Jan 01, 2025·7 min read

PR handoff rules for AI code in real software teams

Set clear PR handoff rules for AI code so assistants draft safely, humans finish risky work, and teams know who approves each change.

Why AI-written PRs create confusion

Teams run into trouble when a pull request has real code but unclear ownership. One person clicks "generate," another pastes the patch, and the reviewer assumes the author checked the logic. By the time comments start, nobody fully owns the change.

The problem gets worse when the PR looks like normal human work. If the assistant wrote the query, the test, and half the refactor, but nobody marks those parts, reviewers can't tell where they should slow down. They end up checking style and naming while missing the harder question: who actually understands this code?

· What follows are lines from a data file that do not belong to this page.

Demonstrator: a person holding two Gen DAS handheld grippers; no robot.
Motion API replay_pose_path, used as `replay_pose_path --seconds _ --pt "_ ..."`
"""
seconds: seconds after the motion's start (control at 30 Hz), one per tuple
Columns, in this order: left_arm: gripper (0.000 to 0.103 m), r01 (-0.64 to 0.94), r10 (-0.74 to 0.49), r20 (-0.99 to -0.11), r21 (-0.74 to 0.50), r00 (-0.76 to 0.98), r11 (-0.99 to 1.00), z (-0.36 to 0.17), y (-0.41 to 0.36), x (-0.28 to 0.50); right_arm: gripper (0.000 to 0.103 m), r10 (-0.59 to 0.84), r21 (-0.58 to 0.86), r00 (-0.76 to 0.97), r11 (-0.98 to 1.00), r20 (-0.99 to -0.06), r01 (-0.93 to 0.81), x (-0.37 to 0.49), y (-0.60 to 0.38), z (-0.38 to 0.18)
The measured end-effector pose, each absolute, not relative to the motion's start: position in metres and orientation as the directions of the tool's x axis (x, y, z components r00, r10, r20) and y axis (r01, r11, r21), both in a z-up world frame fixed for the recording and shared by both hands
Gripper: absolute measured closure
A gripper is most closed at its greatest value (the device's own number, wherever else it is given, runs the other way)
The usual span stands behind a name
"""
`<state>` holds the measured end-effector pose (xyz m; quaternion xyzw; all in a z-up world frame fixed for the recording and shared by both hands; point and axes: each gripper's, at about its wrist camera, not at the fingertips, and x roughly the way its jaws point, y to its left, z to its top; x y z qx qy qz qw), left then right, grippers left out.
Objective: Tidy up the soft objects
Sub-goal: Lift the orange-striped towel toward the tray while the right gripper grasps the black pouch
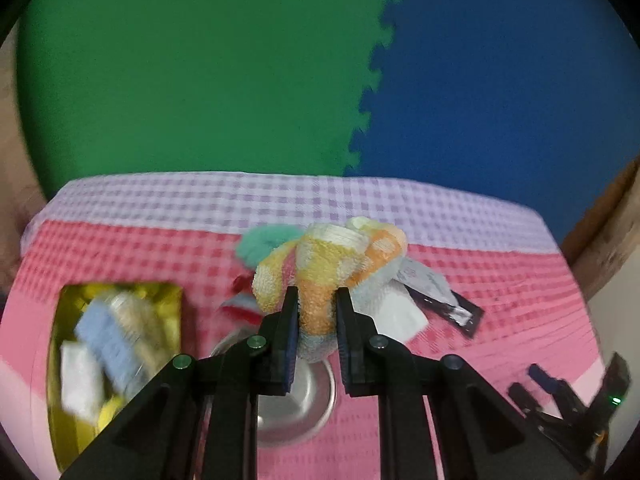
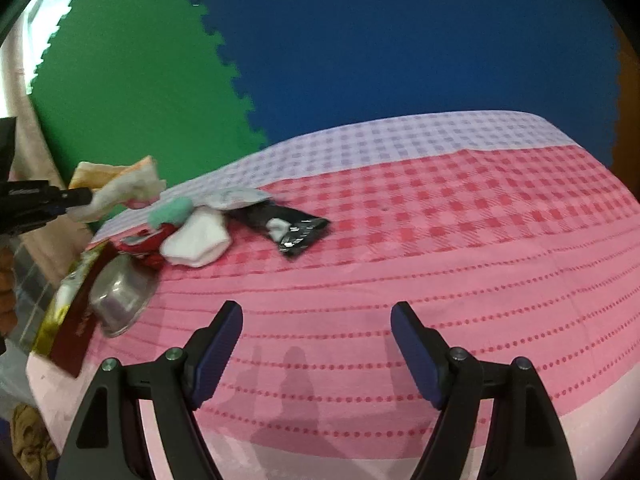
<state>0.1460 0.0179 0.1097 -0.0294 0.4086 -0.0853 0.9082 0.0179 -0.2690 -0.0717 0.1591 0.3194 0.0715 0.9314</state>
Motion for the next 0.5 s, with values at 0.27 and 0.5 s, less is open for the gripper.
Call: replay_pose_path --seconds 0.27,0.5 --pt "0.088 0.023 -0.144 -0.69 -0.183 0.71 0.983 0.13 0.073 0.054 0.024 0.301 0.225 0.752 0.952 -0.586 -0.207 0.039 -0.246 -0.057" --pt "0.088 -0.029 -0.118 -0.708 -0.192 0.697 0.981 0.122 0.103 0.007 0.025 0.29 0.092 0.71 0.948 -0.642 -0.304 0.105 -0.232 -0.049"
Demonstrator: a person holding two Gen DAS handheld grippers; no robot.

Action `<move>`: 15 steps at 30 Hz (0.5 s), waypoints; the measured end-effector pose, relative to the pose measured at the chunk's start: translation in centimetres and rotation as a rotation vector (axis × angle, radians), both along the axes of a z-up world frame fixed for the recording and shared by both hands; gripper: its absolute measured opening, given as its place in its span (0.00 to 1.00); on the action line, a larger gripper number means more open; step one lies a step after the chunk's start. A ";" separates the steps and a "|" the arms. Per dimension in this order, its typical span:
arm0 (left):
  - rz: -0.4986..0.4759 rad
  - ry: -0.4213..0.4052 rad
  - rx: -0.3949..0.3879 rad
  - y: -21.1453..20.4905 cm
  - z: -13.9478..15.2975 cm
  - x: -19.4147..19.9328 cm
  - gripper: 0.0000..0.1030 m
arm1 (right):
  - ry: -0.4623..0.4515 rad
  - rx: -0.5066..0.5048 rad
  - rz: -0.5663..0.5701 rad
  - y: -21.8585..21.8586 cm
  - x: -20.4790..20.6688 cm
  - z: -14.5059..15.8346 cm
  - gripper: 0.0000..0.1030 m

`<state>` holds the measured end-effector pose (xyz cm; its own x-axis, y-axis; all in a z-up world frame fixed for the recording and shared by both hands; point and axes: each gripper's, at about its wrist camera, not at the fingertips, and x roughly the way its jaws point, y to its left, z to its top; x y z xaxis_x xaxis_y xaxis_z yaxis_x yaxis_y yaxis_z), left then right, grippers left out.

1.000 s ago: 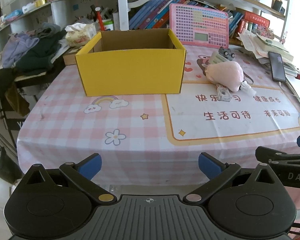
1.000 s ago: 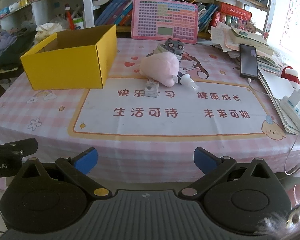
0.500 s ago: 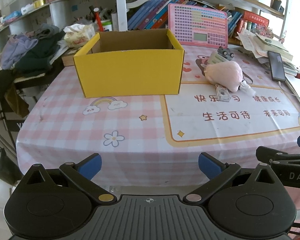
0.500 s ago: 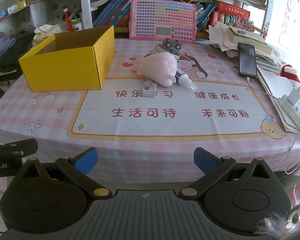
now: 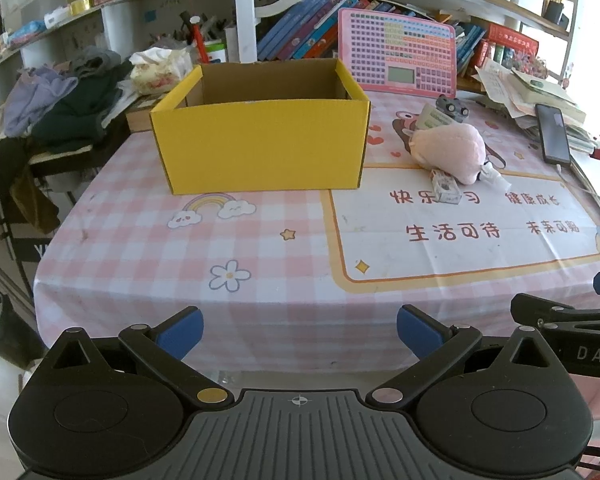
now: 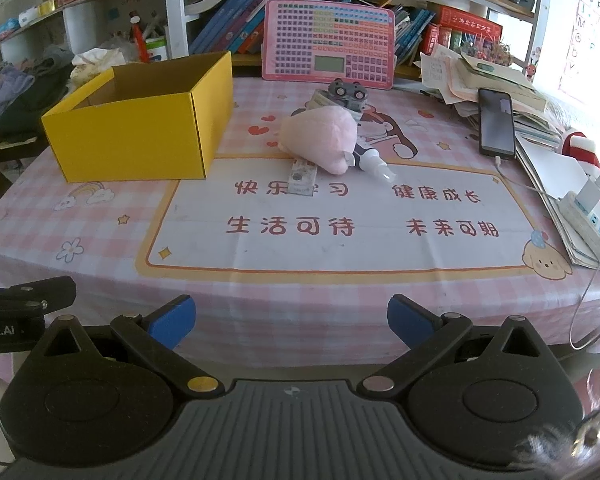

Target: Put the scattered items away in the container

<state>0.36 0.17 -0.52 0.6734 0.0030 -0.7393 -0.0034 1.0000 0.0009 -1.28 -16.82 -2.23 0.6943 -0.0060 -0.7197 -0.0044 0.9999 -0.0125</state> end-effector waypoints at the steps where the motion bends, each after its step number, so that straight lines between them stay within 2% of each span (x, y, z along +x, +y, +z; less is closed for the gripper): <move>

AI can produce code that looks finished before anyone has thought it through. It often matches local patterns well enough to pass a quick scan, even when it adds edge cases, hidden assumptions, or extra complexity. A team merges it because it "seems fine," then loses half a day chasing a bug nobody can explain.

Reviewers feel that pressure first. They may not want to block a PR just because an assistant helped. But they also should not become the first person to reason through unfamiliar logic line by line. Once review, authorship, and verification blur together, the whole process gets sloppy.

Small teams feel this even more. Startups move fast, and AI makes that speed hard to resist. Without clear handoff rules, a team can drift from "a person used a tool" to "the tool shaped the change, and no person owns the result."

The risk is bigger than bad code. It is weaker accountability. When production breaks, "the model suggested it" does not help the on-call engineer, the customer, or the founder who asked for the change.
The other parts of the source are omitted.